When you reach the line containing "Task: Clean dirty" in the data below, begin returning lines exactly as written, and stop once the line containing "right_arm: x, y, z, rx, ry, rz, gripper" has been returned.

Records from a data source
==================================================

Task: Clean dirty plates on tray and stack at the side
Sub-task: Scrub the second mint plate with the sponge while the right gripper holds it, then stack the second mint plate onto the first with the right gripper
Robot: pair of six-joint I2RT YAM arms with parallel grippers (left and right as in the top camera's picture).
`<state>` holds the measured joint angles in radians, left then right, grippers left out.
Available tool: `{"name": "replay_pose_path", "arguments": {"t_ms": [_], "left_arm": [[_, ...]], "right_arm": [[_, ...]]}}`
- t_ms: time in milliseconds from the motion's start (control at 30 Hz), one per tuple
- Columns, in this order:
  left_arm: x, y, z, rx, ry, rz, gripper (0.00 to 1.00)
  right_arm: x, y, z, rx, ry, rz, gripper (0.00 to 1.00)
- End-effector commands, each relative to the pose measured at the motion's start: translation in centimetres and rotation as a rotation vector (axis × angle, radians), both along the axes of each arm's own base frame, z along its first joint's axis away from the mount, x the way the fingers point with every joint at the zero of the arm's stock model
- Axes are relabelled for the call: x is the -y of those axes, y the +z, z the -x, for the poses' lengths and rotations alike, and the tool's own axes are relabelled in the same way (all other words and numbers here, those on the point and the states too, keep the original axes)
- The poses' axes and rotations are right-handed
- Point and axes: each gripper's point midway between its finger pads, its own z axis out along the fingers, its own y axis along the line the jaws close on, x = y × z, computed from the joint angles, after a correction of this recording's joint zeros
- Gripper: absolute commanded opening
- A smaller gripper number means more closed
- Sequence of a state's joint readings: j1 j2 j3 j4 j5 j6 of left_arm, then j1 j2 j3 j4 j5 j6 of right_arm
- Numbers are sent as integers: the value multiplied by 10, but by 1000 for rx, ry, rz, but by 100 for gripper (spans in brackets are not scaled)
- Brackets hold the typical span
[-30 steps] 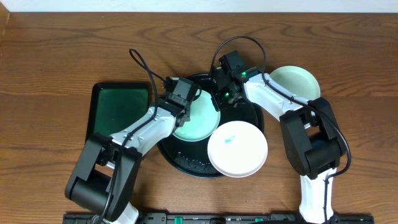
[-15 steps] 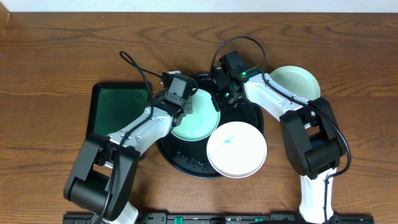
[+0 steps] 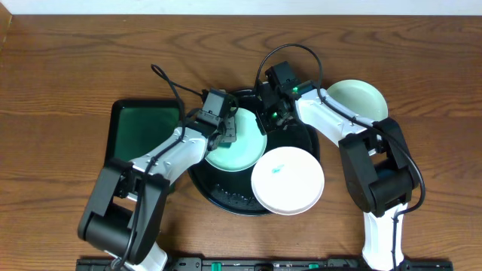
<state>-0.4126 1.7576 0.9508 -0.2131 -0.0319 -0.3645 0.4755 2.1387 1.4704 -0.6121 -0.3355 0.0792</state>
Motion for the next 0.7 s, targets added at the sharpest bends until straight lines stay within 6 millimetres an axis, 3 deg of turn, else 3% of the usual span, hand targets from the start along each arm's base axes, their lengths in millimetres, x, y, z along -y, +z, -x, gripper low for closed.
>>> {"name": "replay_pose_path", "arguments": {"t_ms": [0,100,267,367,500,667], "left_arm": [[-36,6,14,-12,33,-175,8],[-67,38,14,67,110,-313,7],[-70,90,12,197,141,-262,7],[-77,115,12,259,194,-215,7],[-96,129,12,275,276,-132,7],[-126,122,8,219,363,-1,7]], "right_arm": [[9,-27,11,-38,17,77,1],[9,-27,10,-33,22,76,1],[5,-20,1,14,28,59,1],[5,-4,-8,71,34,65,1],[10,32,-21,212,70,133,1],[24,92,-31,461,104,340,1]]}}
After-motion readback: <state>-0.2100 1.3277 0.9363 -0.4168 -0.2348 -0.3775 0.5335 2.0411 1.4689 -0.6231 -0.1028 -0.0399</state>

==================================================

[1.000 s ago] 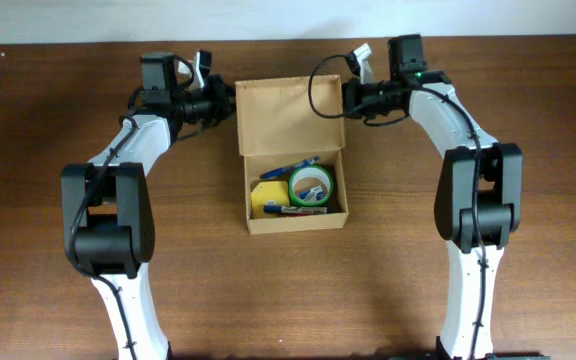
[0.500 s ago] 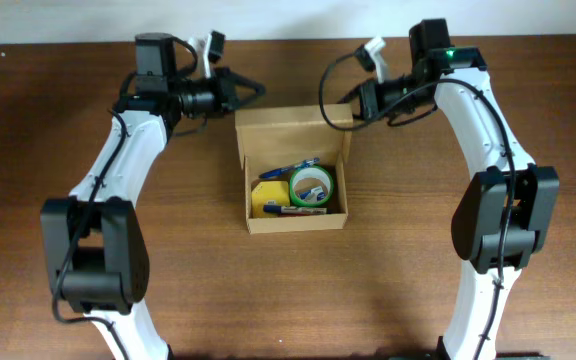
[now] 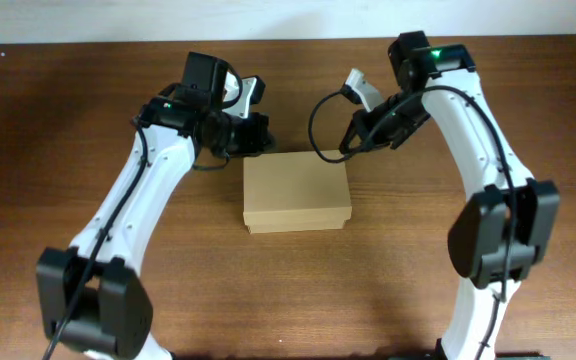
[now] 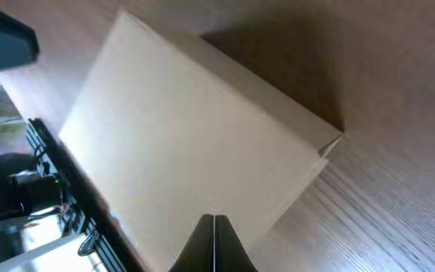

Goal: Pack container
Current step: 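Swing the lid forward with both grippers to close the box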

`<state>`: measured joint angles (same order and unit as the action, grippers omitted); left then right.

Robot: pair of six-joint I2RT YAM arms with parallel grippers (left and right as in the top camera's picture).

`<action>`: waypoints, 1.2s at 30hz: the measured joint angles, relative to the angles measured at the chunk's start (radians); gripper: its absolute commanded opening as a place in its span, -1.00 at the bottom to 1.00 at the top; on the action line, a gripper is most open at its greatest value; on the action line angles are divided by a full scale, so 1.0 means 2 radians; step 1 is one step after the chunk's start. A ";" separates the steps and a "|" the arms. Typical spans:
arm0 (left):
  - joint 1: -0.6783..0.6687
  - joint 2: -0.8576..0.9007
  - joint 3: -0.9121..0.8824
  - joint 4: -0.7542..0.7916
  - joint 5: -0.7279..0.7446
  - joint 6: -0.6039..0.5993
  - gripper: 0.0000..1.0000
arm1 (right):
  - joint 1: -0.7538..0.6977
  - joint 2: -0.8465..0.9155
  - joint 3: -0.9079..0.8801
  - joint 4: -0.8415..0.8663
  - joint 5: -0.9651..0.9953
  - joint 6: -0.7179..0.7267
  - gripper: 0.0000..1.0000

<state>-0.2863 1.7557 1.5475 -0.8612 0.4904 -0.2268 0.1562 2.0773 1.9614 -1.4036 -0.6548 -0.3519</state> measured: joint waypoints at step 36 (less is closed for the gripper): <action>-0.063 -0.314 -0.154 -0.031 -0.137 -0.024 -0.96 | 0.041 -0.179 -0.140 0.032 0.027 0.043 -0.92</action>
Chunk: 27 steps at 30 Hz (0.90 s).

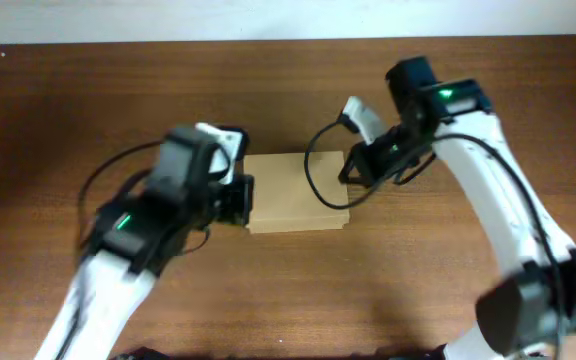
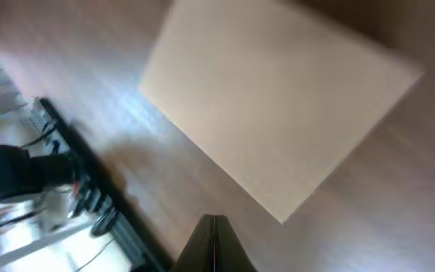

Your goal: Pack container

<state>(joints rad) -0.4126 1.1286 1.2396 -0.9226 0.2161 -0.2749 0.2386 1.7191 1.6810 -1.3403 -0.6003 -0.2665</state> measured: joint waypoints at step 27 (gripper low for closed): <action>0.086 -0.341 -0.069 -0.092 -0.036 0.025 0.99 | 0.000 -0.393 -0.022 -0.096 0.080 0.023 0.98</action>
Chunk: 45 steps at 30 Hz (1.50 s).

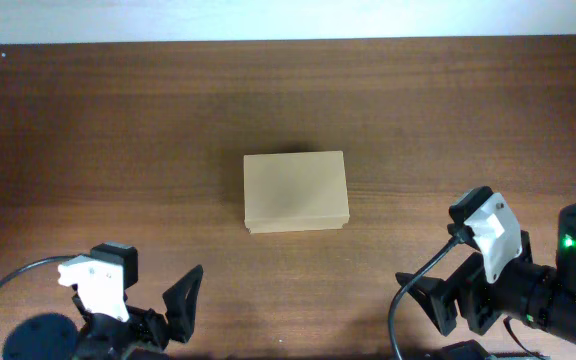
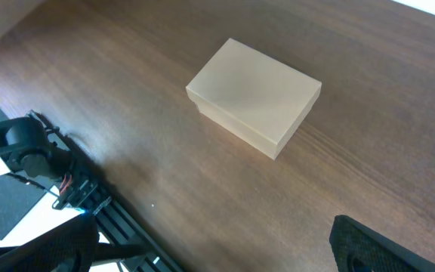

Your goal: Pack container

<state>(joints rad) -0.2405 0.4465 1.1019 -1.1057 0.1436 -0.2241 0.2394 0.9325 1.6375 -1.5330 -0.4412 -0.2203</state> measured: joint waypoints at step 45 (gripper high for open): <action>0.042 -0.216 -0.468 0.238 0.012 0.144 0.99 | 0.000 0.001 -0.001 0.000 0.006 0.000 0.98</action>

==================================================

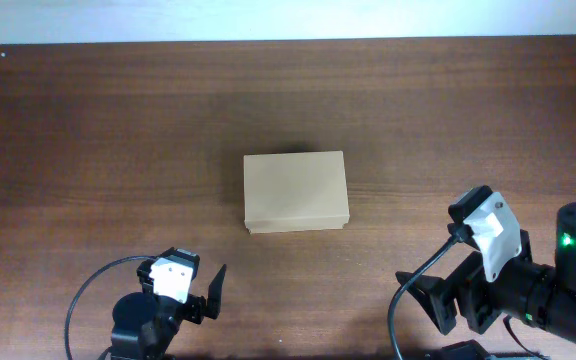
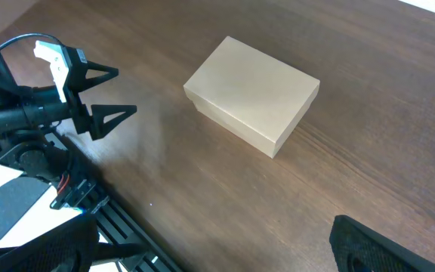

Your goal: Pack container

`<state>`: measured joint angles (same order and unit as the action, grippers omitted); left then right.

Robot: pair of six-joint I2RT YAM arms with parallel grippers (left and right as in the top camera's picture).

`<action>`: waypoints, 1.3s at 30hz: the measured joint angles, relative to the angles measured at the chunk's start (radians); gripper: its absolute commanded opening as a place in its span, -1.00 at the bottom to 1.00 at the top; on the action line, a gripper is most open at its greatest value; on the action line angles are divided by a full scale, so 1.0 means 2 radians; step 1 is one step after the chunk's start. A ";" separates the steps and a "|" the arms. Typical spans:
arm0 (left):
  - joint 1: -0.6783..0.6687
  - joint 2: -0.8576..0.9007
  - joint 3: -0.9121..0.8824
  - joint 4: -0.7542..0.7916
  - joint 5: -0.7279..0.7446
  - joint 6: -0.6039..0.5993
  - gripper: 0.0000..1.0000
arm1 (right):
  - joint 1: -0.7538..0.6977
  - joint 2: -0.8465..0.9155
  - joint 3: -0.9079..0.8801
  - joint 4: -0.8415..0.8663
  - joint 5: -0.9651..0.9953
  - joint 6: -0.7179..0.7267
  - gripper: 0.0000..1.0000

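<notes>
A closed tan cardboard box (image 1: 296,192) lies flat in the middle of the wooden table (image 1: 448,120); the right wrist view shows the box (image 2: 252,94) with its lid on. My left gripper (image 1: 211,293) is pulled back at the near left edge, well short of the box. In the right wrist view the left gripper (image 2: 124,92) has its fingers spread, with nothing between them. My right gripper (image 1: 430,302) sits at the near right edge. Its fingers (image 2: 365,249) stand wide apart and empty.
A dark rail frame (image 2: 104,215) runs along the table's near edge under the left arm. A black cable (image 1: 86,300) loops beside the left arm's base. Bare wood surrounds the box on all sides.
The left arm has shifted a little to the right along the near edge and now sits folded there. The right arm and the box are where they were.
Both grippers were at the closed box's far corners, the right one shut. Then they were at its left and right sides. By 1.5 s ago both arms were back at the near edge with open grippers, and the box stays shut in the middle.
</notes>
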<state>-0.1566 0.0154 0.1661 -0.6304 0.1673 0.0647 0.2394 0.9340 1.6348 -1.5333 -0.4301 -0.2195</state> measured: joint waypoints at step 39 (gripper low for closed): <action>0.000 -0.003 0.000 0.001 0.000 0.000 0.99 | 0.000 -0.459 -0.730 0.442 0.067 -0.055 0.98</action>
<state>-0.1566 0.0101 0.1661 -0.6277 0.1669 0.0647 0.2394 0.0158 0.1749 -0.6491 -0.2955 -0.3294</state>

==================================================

**EXERCISE SOLUTION:**
Task: Clean dirty plates on tray and stack at the side
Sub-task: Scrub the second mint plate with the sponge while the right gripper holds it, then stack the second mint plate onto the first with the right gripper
Robot: pair of six-joint I2RT YAM arms with parallel grippers (left and right as in the top camera's picture).
`<state>` holds the measured joint angles in radians, left then right, grippers left out.
Available tool: `{"name": "replay_pose_path", "arguments": {"t_ms": [_], "left_arm": [[_, ...]], "right_arm": [[_, ...]]}}`
- t_ms: time in milliseconds from the motion's start (control at 30 Hz), one per tuple
- Columns, in this order:
  left_arm: x, y, z, rx, ry, rz, gripper (0.00 to 1.00)
  right_arm: x, y, z, rx, ry, rz, gripper (0.00 to 1.00)

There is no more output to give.